Try it:
List each line of the data that holds the word "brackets".

Data shown:
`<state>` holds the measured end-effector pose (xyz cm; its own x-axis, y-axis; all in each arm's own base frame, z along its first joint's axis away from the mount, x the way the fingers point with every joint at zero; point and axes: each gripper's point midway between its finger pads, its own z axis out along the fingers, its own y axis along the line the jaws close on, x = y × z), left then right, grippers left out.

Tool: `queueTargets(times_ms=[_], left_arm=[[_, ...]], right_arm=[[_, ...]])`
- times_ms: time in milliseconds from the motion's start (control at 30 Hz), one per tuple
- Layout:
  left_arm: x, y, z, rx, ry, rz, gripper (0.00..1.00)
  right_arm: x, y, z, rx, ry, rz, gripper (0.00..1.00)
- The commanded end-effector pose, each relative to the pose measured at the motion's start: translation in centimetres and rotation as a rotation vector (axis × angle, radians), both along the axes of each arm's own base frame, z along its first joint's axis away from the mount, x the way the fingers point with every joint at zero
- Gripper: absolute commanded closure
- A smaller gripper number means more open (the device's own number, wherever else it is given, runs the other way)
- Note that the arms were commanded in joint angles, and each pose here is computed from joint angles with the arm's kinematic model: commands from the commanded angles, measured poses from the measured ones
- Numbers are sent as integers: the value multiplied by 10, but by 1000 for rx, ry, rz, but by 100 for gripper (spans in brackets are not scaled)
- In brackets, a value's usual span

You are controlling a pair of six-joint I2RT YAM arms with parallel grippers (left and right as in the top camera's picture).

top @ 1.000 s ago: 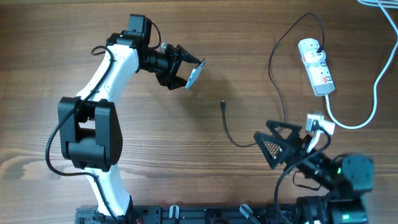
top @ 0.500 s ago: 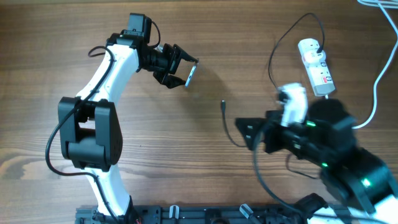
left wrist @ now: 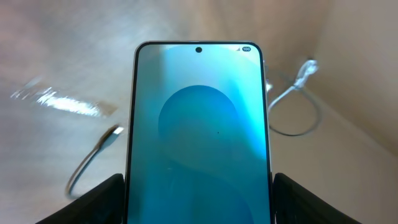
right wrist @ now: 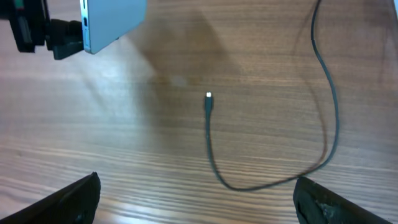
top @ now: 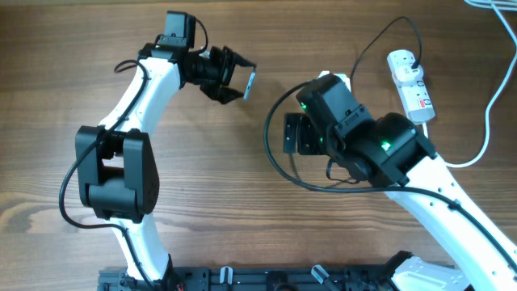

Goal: Plug charger to phone and switch on socket
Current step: 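Move the right gripper toward the black cable's USB-C end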

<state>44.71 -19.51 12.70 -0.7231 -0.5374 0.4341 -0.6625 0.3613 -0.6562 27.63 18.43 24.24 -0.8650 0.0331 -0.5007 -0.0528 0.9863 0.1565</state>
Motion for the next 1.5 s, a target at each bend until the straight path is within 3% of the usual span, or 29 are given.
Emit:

Output for this task:
- Numbers are sent as integers: the value multiplied by 10, but by 1000 for rx, ry, rz, but by 100 for gripper (spans in brackets are not scaled)
- In brackets, a value's usual span

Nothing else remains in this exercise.